Just wondering what that cost the US taxpayer? 

This admission intrigued some reporters who jumped in with questions.   Terry Rusch (In charge of Admissions at the Bureau of Population, Refugees and Migration) had an answer:

 Yeah (inaudible). In one or two countries there – some places are very straightforward. In Turkey, for example, refugees who are registered have to go and live in assigned communities all around the country. And some of them do this and others don’t. If they don’t, and they haven’t completed all the requisite paperwork for registration, showing evidence they have been there throughout this period, their getting exit permits is a more complicated process. And the people who are issuing these exit permits – or not – are either not mindful or it doesn’t particularly bother them that somebody has a plane ticket for the United States. That’s not their main concern. Their main concern is they have regulations that people are supposed to have done X, Y, and Z before they issue an exit permit. So I don’t think it’s anything people are trying – preventing people from leaving to go to the United States. It’s more of a bureaucratic red tape exercise. 

Foley then reiterates how very important it is that they get this problem solved because as the year progresses they need every one of those refugees to meet their shopping quota. 

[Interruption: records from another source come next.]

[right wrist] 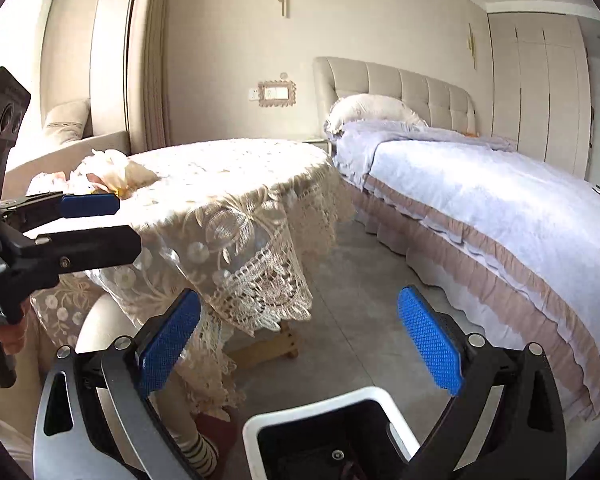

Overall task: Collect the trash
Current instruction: 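Open both tools to drop the cup and wrapper into the bin, then return both tools to the table and grasp the orange-red box with the left tool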

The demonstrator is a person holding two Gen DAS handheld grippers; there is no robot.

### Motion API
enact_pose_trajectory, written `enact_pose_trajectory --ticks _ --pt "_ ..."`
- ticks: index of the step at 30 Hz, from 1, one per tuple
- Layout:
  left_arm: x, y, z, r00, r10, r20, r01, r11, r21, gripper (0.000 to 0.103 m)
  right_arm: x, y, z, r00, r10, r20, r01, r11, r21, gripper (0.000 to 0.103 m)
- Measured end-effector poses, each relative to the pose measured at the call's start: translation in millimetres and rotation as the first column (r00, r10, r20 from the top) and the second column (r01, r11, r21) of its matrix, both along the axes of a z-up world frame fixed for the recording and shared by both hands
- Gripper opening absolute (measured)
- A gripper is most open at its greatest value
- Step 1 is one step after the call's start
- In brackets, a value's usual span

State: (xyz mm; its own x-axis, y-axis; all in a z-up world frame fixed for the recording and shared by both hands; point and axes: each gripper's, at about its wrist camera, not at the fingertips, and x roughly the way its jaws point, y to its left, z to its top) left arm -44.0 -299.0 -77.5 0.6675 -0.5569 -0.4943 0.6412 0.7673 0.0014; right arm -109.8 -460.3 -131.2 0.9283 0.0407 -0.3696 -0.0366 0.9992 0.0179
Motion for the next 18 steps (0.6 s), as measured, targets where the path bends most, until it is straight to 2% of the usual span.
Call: enact_pose_trajectory --ticks 6,11,13,16,18 --pt "8 59 22 0.984 0.157 0.079 -0.157 0.988 -0.003 0.098 23 44 32 0.990 0.116 0.077 -0.115 0.993 -0.023 0.099" --pt "19 109 32 0.946 0.306 0.103 -0.305 0.952 -0.030 0.098 39 85 46 0.973 0.209 0.097 -0.204 0.977 -0.064 0.099" --pt "26 130 36 0.915 0.385 0.116 -0.386 0.922 -0.015 0.098 45 100 50 0.965 0.244 0.101 -0.237 0.969 -0.072 0.099" --pt "34 156 36 0.854 0.497 0.155 -0.504 0.864 0.010 0.098 57 123 55 0.951 0.294 0.098 -0.287 0.955 -0.080 0.099" --pt "42 173 35 0.799 0.574 0.177 -0.588 0.808 0.033 0.098 62 138 59 0.941 0.324 0.097 -0.316 0.945 -0.088 0.099"
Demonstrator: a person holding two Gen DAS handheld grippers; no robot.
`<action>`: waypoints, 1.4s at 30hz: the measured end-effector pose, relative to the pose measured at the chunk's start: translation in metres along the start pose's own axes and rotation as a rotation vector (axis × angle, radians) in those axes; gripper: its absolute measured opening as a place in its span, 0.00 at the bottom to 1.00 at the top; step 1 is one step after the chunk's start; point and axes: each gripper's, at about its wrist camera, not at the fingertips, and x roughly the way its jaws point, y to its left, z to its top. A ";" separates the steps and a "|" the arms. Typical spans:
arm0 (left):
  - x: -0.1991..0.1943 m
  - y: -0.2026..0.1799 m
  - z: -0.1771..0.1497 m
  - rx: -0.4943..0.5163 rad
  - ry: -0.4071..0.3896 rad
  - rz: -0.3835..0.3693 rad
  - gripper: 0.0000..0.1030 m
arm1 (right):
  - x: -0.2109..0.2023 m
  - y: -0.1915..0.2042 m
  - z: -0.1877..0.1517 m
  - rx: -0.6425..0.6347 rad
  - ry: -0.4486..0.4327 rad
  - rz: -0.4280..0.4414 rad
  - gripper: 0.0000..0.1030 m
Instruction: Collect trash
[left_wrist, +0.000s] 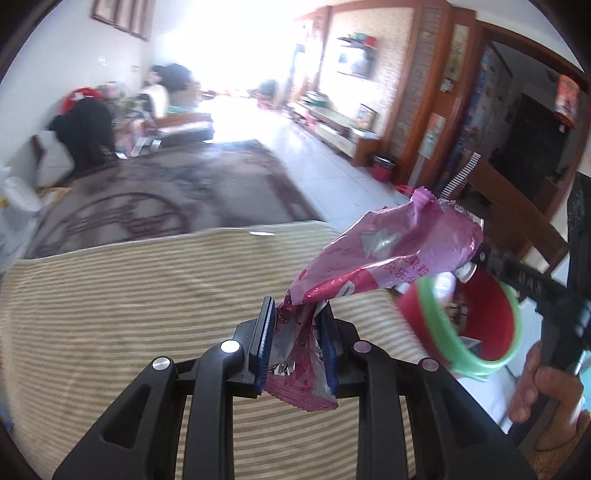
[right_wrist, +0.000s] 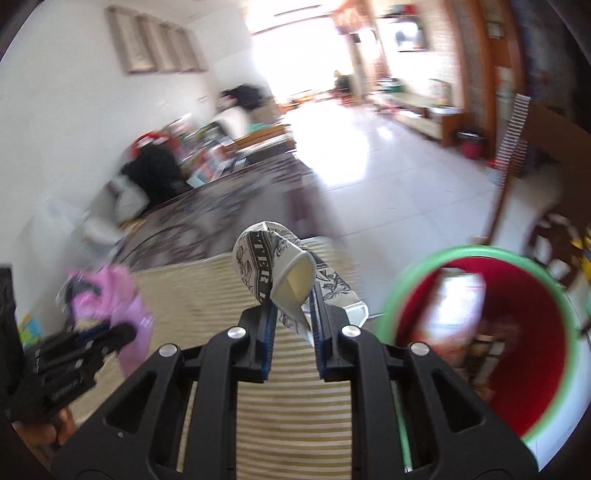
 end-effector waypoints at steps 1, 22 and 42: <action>0.007 -0.008 0.002 0.002 0.014 -0.033 0.21 | -0.003 -0.021 0.002 0.060 0.001 -0.029 0.17; 0.083 -0.091 0.004 0.061 0.119 -0.193 0.76 | -0.044 -0.096 0.011 0.254 -0.198 -0.328 0.91; -0.113 0.197 -0.032 -0.176 -0.499 0.401 0.92 | -0.015 0.157 -0.019 0.039 -0.613 -0.203 0.96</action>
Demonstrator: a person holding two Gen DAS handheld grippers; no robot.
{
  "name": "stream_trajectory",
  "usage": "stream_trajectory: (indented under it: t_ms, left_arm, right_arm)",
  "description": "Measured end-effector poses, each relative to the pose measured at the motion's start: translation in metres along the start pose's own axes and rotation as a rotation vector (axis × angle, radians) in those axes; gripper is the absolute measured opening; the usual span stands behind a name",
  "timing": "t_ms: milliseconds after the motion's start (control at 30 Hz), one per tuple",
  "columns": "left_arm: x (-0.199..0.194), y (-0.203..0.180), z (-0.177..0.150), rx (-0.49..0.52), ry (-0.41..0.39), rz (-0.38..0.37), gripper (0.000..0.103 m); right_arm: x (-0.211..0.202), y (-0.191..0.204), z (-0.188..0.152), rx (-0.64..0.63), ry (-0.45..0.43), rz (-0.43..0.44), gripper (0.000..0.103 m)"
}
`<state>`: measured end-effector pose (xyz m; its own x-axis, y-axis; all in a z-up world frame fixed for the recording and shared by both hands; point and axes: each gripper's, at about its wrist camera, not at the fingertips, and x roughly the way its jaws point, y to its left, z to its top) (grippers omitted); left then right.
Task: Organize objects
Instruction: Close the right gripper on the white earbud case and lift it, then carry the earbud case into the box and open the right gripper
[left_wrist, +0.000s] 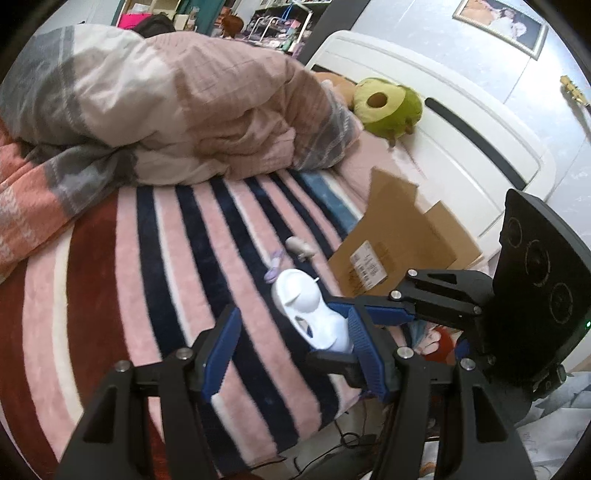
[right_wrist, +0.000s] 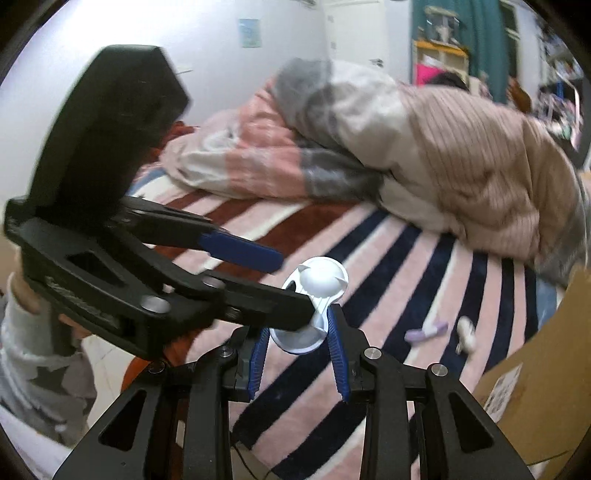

It’s bureaucratic, but these countries also take those requirements very seriously, and so we are looking at this problem. We are certainly aware that as we get near the end of the fiscal year, and we’re mindful of reaching our goal, that we want to make sure that the refugees themselves are keenly aware of the requirements so that they can meet those requirements in the various countries and not be barred from getting on airplanes.

The discussion of how hard it is to get exit visas in many countries led into a discussion of where are these refugees anyway.  I bet most reporters (and me too) thought they were exclusively in Syria and Jordan, afterall isn’t that where we keep hearing the millions of suffering are located?

But our capacity was much more robust and remains more robust in Jordan. So I believe that we are still seeing more arrivals from Jordan than we are from Syria. But they are one and two. And then the other source countries are Egypt and Turkey and the states of the Gulf. And also, we have Iraqi refugees in disparate parts of the world, and that requires us to schedule, in effect, circuit rides not only for DHS adjudicators but for our processing entities which don’t have installations in the region. So they need to do the same thing and we send – Terry, could you describe some of the far-flung places we will process Iraqi refugees?

 Then Ms. Rusch again:

New Delhi. I think there was one processed in Beijing recently. Malaysia. Well, far-flung – Greece. But they’re turning up in lots of places.

What!!!  We are scouring the world for Iraqis?  They are in India, Turkey, the Gulf States, and China and Malaysia, and even Greece.  If those Iraqis have the wherewithal to get to China and Greece, why do we need to track them down, at enormous expense to the taxpayer, and get them to America?